Cela ne signifie pas que les cousins vont se réconcilier, pour la simple raison qu’ils ne se sont pas, à proprement parler, disputés. Surtout, le point de fusion possible ne serait de toute façon que le fruit d’un certain angle de vue. C’est là que le scénario d’Uzak – ou bien le labeur de trois mois de montage, contre vingt jours pour Nuages de mai, au cours desquels le film fondit de trois heures à moins de deux – parvient à refermer harmonieusement la boucle du sens : la question du point de vue. Mahmut regardant la télé, à plusieurs reprises, est toujours filmé selon un angle unique ; et lorsque la caméra s’est enfin déplacée, nous comprenons, avant même de voir à qui appartient ce bras dépassant du fauteuil, que Yusuf l’y a remplacé.

Puis le film travaille un peu plus encore la question de l’image, devenue objet transitoire stable dans un lieu et un temps secrètement mis à mal. C’est en tout cas du statut accordé à celle-ci que Bilge Ceylan fait dépendre le caractère de ses deux personnages, voire la ligné réelle de fracture pouvant courir entre eux. Mahmut scrute les photographies de son mariage passé, et ne parvient pas à s’extraire de sa rumination à vide ; Yusuf, qui préfère regarder la jolie voisine à travers la vitre, ne se contentera pas longtemps de cet écran interposé et la rejoindra dans l’image, quitte à se cacher, d’ailleurs maladroitement, derrière un arbre. Surtout, une fois cassé son espoir de séduction, il ne tardera pas à en convoiter une autre. Mahmut, « honnête homme », vit dans le regret ; Yusuf, homme honnête, dans l’inconscience mais aussi l’espoir ; l’image entre eux se pose en arbitre.

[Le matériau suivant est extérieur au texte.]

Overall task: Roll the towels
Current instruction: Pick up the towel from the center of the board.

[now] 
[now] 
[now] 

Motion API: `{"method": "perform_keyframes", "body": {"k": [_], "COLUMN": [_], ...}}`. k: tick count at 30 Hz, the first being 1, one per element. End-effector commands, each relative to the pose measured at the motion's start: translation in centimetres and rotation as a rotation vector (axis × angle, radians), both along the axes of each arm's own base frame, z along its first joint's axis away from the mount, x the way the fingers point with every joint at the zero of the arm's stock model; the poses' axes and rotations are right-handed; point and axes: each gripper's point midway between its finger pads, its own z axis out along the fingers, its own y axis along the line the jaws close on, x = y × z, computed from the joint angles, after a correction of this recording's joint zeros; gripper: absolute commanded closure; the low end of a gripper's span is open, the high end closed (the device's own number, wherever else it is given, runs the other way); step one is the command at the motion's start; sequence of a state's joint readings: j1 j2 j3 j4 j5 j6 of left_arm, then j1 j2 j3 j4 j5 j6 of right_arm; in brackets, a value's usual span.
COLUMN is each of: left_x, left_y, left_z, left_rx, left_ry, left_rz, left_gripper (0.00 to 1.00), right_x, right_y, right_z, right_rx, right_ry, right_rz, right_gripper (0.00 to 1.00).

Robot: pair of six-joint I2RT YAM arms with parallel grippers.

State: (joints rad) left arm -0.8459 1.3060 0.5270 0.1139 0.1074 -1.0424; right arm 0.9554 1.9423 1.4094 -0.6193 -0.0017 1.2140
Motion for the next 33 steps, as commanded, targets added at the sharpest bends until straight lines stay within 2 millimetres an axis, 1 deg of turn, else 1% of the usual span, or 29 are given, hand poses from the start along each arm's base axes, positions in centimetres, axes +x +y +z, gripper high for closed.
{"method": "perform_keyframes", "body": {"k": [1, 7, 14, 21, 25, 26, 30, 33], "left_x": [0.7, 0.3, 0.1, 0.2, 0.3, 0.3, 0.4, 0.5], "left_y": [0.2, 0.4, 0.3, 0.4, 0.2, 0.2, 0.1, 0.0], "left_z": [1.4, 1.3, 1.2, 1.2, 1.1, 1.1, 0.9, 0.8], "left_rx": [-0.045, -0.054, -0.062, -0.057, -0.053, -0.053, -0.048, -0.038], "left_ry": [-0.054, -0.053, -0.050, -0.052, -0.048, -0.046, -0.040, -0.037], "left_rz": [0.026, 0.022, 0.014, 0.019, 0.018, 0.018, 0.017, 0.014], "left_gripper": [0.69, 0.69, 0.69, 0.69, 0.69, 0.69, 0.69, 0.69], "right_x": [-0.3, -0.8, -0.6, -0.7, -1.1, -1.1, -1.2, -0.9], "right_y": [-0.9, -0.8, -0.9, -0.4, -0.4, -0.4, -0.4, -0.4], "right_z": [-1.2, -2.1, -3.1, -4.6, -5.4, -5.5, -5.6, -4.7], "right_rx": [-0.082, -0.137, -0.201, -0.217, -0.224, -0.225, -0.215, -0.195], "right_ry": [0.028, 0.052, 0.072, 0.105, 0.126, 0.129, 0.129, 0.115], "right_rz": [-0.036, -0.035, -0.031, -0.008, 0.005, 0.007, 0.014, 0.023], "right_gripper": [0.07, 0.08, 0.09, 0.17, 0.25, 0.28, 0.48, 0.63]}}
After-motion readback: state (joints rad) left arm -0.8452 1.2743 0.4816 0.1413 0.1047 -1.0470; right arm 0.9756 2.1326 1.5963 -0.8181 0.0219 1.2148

Chacun aurait pu tirer bénéfice pour lui-même d’une meilleure cohabitation, nous dit-elle. Mais voilà bien le genre de morale, nous dit-elle également, dont il n’est pas possible de se convaincre à temps. Et c’est pour cela, parce qu’une fine pellicule transparente – chacun en fait chaque jour l’expérience – nous sépare de la réalité où nous pourrions « agir », qu’il nous faut sans cesse des livres et des films pour au moins en témoigner. Gadenne l’a fait, Ozu l’a fait, Dreyer l’a fait (les yeux écarquillés de Gertrud sur fond blanc crayeux : « La vie est un rêve… »), Nuri Bilge Ceylan s’y colle aujourd’hui. A parts égales du devoir de mémoire, semble songer Mahmut à l’instant de contempler, seul, les eaux du détroit, existe aussi un devoir d’oubli.